Count the lines in the listing below that hold the string "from". Reply with the number alone.

-- Data follows --

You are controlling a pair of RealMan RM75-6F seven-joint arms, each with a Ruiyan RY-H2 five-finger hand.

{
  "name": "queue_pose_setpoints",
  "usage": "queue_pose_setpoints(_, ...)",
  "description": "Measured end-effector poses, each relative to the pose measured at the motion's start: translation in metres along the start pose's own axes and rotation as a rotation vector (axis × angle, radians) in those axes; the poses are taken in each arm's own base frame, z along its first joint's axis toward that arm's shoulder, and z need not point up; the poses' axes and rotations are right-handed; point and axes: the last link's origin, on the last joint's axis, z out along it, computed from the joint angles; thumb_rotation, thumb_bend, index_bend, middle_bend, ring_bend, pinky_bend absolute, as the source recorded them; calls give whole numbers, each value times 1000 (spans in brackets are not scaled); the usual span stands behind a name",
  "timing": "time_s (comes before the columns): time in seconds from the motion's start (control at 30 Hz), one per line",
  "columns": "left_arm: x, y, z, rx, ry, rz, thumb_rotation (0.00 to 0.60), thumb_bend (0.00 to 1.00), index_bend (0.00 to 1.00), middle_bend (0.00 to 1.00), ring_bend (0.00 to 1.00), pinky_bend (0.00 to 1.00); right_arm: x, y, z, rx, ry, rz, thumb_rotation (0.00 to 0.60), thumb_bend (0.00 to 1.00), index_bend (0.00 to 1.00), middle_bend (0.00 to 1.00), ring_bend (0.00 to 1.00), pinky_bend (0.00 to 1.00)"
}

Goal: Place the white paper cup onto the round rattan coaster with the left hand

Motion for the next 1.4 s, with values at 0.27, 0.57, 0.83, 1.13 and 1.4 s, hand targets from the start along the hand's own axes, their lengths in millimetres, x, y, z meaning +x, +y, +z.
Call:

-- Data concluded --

Reply to the task:
3